Commencing in 2021 and organised by the Pacific Asia Travel Association (PATA), the Informal Workers Programme wasPATA designed to assist the informal tourism sector to recover from the COVID-19 pandemic and increase resilience through new knowledge and skills. Whereas the focus of the 2021 programme in Bangkok was to help prepare informal workers for the reopening of international tourism and safety; in Bali and Jakarta, the needs analysis showed that informal workers required new skills to better manage their businesses.

In Bali, the training encompassed digital marketing and mobile photography; cross-cultural communication, such as understanding the needs and wants of international tourists and knowing how to use Google Translate; and financial management, which was the most requested training topic by participants. Despite their hard work, many informal workers struggle to improve their livelihoods over the years. Knowing how to manage cash flow, find break-even points, and understand profit and loss is of great value to these workers that manage their informal micro businesses.

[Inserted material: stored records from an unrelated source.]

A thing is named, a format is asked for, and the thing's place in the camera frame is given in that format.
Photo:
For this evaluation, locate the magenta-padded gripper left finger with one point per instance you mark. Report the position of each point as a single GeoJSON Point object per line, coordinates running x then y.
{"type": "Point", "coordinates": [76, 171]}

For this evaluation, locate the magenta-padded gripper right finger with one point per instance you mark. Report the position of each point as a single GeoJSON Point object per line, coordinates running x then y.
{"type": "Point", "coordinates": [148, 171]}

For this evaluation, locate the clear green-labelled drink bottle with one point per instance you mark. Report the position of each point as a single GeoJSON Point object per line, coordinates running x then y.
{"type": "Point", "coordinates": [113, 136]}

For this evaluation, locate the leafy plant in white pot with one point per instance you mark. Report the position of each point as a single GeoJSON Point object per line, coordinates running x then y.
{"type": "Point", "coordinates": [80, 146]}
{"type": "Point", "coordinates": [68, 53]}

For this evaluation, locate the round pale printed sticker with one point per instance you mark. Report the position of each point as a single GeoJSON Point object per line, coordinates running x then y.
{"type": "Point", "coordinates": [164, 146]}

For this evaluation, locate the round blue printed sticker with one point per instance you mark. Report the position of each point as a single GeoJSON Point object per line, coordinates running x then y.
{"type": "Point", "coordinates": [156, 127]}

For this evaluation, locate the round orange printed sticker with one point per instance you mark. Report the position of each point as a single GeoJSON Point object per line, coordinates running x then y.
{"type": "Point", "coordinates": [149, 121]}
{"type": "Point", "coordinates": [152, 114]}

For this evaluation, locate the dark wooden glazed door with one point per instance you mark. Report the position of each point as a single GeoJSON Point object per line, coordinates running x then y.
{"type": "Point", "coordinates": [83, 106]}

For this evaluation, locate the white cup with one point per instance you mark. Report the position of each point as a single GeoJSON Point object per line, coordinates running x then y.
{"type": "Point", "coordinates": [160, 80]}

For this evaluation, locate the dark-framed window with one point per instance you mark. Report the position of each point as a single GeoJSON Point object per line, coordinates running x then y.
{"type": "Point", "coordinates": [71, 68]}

In Jakarta, participants also requested training on digital marketing, focusing on how to promote their micro-enterprises through the Google My Business platform. Other topics included digital payment methods, health and hygiene in food handling, and the ‘Sapta Pesona’. The Sapta Pesona, translated as ‘Seven Charms’, is a unique tourism branding concept in Indonesia used to benchmark and improve the quality of tourism products and services in relation to security, order, cleanliness, freshness, beauty, hospitality, and memorability.

The programme in Indonesia was developed and implemented by the PATA and Wise Steps Consulting with the support of Visa. After 20 days of training spread over three months, the programme has successfully concluded in Jakarta, with a total of 502 tourism informal workers trained in the two destinations. In Bali, the training took place in the southern part of the island where most informal workers operate their businesses. In Jakarta, the Old Town and Chinatown were the chosen locations for the training, being the tourist hotspots of the city.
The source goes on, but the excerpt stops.